Nadie quiere que su casa sea arrastrada por el río o que su comunidad quede aislada por una carretera o puente que cayó.
Pero hoy el Mundial nos tiene tan distraídos que estamos ajenos al verdadero problema que sigue sin atenderse: el fenómeno El Niño.
En los próximos días llegará la nueva inquilina de Palacio y como primer gran reto deberá afrontar las consecuencias de este evento natural.
Pero ojo ahí, porque lo que atenderá no es reciente, es producto del abandono de 25 años de gestiones ineficientes.

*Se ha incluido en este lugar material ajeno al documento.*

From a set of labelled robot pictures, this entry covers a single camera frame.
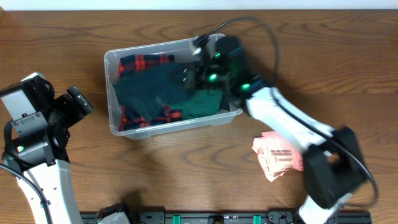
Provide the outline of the dark green garment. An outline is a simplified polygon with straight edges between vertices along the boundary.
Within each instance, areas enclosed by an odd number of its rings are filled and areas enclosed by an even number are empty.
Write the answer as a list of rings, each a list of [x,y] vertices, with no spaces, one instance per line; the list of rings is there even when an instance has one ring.
[[[171,104],[170,109],[179,110],[182,119],[211,116],[219,112],[222,98],[221,90],[195,90],[187,101]]]

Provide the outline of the dark navy garment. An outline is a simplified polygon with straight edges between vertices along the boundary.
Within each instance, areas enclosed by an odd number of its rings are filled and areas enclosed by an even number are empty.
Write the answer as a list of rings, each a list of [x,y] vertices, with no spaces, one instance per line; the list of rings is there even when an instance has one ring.
[[[122,77],[113,88],[120,105],[152,121],[166,105],[191,98],[193,91],[184,86],[184,78],[180,64],[168,63]]]

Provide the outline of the clear plastic storage bin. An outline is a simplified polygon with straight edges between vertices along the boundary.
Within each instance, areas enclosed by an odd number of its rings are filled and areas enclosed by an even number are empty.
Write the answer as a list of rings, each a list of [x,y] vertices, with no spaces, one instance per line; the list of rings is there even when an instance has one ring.
[[[174,55],[177,63],[197,62],[198,57],[192,55],[190,51],[191,39],[174,40],[159,44],[142,45],[137,47],[109,50],[104,55],[104,70],[106,80],[106,90],[108,99],[109,128],[116,136],[124,136],[128,139],[144,139],[151,136],[183,131],[202,126],[216,126],[232,122],[234,117],[240,115],[243,110],[234,105],[230,105],[228,110],[220,110],[212,116],[177,121],[168,124],[150,126],[146,128],[130,129],[120,131],[119,127],[122,120],[122,106],[116,98],[113,83],[118,80],[118,65],[122,57],[133,54],[144,55]]]

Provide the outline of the red plaid flannel shirt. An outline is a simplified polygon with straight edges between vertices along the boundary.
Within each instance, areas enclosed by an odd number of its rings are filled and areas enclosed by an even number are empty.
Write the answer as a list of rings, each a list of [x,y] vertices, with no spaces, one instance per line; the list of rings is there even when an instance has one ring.
[[[174,55],[129,55],[119,61],[118,78],[128,77],[142,70],[165,64],[174,63]],[[152,121],[147,121],[127,106],[121,105],[122,115],[119,131],[145,128],[160,124],[181,121],[183,113],[181,109],[171,109],[169,105],[164,106],[160,114]]]

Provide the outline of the pink printed t-shirt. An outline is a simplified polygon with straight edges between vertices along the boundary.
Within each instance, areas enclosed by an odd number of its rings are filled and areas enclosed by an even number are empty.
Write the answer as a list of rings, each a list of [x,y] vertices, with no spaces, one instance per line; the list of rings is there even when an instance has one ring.
[[[275,131],[263,132],[262,136],[254,138],[252,149],[270,182],[289,170],[303,171],[301,154]]]

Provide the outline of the black garment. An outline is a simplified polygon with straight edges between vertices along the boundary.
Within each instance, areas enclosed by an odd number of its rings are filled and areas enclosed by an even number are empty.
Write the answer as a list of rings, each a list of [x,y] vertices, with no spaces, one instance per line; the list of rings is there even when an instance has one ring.
[[[231,103],[231,97],[228,94],[223,93],[220,103],[220,110],[230,111],[231,110],[230,103]]]

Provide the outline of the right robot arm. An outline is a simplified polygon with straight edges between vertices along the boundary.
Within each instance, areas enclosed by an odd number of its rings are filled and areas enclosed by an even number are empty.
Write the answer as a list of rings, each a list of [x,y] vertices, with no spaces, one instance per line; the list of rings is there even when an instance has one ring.
[[[354,132],[347,127],[335,130],[286,100],[272,81],[251,71],[236,36],[219,38],[214,54],[208,50],[209,35],[188,43],[198,61],[187,70],[185,86],[221,88],[298,150],[308,193],[298,217],[302,223],[327,222],[370,178]]]

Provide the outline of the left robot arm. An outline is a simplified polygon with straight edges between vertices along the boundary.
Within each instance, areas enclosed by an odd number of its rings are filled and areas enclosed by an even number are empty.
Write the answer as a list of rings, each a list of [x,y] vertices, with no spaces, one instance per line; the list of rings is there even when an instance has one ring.
[[[36,223],[132,223],[126,205],[82,214],[67,154],[69,128],[93,111],[76,86],[59,97],[41,73],[1,90],[12,119],[4,127],[1,167],[16,177]]]

Y lamentablemente el pronóstico es desalentador para los próximos meses: temperaturas anómalas en el mar, lluvias torrenciales en el norte y sequías extremas en el sur.
Décadas de gestión cero, sin prevención, sin mantenimiento de la infraestructura básica tienen un costo real que nos tocará pagar a todos los peruanos.
Históricamente, un fenómeno del Niño ha dejado en el país puentes caídos, carreteras bloqueadas, pueblos aislados, pérdidas de cultivos y la subida de la canasta básica familiar, además de viviendas arrasadas, niños a merced de infecciones e incluso pérdida de vidas humanas.
Miles de peruanos lo pierden todo. Y lo paradójico es que hay plata, pero no se usa bien. El propio Ministerio de Economía y Finanzas ha informado que el país cuenta con 2.000 millones de dólares en recursos para enfrentar el fenómeno de El Niño, pero seguimos sin realizar trabajos de prevención.
La emergencia climática no espera y las desastrosas consecuencias tampoco, oportunidad que será aprovechada por comunistas y caviares para culpar al nuevo gobierno.
Pero los peruanos no somos ciegos, ya no nos dejamos engañar. Toca dejarlos trabajar para que no nos tome otros 25 recuperar el país.